BRIEF:
Nothing but the lines from the one with "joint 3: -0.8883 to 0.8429" through the end of the listing should be reproduced, each exactly and with pictures omitted.

++++ COLLECTED DATA

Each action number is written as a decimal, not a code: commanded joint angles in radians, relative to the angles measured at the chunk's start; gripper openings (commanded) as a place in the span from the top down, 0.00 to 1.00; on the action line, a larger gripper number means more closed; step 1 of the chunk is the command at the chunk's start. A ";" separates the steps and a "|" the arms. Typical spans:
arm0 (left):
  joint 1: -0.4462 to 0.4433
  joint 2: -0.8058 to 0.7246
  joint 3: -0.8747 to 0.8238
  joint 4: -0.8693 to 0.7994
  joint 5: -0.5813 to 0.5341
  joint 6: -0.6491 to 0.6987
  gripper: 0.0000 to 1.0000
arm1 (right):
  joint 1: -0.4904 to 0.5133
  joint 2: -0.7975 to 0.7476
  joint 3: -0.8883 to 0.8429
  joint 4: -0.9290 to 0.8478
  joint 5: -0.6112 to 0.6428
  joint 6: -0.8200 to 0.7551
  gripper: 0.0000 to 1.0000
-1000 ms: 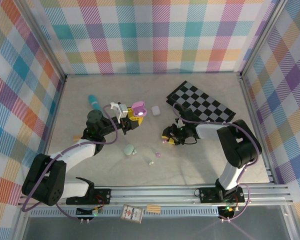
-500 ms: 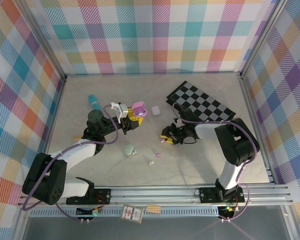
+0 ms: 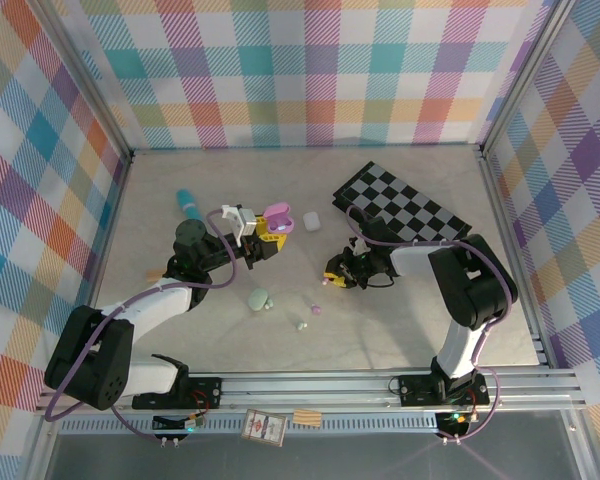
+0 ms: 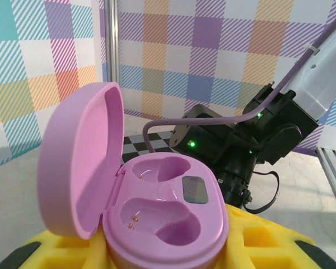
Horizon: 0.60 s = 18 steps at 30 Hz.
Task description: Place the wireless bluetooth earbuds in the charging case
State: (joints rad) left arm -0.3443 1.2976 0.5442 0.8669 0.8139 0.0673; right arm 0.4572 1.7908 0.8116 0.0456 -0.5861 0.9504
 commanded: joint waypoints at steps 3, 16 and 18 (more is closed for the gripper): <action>0.011 0.002 0.014 0.038 0.022 -0.001 0.71 | 0.027 0.062 0.014 -0.014 -0.017 -0.049 0.73; 0.011 0.006 0.014 0.044 0.023 0.000 0.71 | 0.056 0.047 0.067 -0.140 0.056 -0.134 0.72; 0.011 0.007 0.014 0.044 0.023 -0.001 0.71 | 0.057 0.054 0.072 -0.142 0.056 -0.134 0.74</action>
State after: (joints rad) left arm -0.3443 1.3018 0.5442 0.8673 0.8139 0.0673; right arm 0.4812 1.7977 0.8703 -0.0757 -0.5346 0.8505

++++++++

ANSWER SECTION:
  joint 3: -0.8883 to 0.8429
  joint 4: -0.9290 to 0.8478
  joint 5: -0.6112 to 0.6428
  joint 6: -0.8200 to 0.7551
  gripper: 0.0000 to 1.0000
-1000 ms: 
-500 ms: 
+0 ms: 
+0 ms: 
Horizon: 0.60 s = 18 steps at 30 Hz.
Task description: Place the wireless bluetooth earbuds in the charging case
State: (joints rad) left arm -0.3443 1.2976 0.5442 0.8669 0.8139 0.0673; right arm 0.4572 1.7908 0.8116 0.0456 -0.5861 0.9504
 commanded: joint waypoints at steps 3, 16 and 18 (more is closed for the gripper): <action>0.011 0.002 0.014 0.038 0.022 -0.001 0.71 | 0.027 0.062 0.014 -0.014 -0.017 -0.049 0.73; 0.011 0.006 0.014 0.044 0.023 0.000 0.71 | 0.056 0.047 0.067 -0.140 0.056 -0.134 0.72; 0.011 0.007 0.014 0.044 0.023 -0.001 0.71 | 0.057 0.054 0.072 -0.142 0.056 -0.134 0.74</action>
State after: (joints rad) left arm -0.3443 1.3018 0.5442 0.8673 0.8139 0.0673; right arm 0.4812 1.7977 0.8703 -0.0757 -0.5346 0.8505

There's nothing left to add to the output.